A bead of mass m can freely slide down the fixed inclined rod without friction. It is connected to a point P on the horizontal surface with a light spring of spring constant k. The bead is initially released from rest and the spring is initially unstressed and vertical. The bead just stops at the bottom of the inclined rod. Find the angle which the inclined rod makes with horizontal.

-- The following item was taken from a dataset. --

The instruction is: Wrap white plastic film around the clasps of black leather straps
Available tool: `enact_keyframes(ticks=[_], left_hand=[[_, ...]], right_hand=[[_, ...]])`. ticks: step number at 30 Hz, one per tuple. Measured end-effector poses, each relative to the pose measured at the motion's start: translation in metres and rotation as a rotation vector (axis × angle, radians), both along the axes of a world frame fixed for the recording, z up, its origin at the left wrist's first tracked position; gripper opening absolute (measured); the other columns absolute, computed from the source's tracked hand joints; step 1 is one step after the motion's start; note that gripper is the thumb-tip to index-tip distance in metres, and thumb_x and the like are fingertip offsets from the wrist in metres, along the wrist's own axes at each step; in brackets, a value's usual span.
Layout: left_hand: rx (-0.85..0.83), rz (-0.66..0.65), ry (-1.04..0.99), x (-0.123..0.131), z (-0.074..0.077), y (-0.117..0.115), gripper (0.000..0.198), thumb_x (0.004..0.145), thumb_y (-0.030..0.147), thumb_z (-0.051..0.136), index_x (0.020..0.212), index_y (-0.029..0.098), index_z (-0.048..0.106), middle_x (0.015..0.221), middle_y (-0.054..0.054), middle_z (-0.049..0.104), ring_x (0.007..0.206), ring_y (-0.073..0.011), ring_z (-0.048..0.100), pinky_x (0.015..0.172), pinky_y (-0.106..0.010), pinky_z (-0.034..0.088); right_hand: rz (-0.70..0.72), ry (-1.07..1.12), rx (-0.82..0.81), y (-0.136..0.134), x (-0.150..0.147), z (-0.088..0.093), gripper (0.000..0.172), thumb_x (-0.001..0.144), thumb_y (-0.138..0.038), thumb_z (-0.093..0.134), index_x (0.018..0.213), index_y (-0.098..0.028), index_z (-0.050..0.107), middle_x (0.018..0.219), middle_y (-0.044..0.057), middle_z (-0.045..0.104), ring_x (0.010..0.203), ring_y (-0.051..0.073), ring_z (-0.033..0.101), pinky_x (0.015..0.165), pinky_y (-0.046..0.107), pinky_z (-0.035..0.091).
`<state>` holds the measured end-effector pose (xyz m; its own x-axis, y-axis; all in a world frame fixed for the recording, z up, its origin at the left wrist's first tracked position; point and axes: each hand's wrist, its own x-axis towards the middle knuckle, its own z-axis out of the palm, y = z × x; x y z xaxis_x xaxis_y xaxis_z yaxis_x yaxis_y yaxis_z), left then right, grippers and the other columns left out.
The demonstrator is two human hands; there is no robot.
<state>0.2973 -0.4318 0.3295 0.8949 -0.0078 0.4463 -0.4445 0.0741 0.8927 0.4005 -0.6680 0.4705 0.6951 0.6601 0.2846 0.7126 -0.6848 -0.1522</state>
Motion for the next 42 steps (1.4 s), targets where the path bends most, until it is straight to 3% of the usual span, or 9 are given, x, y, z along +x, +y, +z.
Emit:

Applying conservation of energy
Loss in gravitational Potential Energy = gain in spring Potential Energy.
$\Rightarrow mgh=\frac{1}{2}k{x}^2\mathrm{.....}\left(1\right)$

From diagram

$\cot \alpha =\frac{PO}{h}$

$\Rightarrow PO=h\cot \alpha$

$\text{Elongation},x=h\cot \alpha -h$

In this case, the spring will have an elongation but not compression because in case of compression, the particle will not come to rest

$\begin{array}{l}\left(1\right)\Rightarrow mgh=\frac{1}{2}k(h\cot \alpha -h{)}^2\\ \text{ or }(\cot \alpha -1)=\sqrt{\frac{2mg}{kh}}\\ \mathrm{or}(\cot \alpha )=1+\sqrt{\frac{2mg}{kh}}\\ \therefore \alpha ={\cot }^{-1}\left(1+\sqrt{\frac{2mg}{kh}}\right)\end{array}$

Therefore, the correct answer is (A).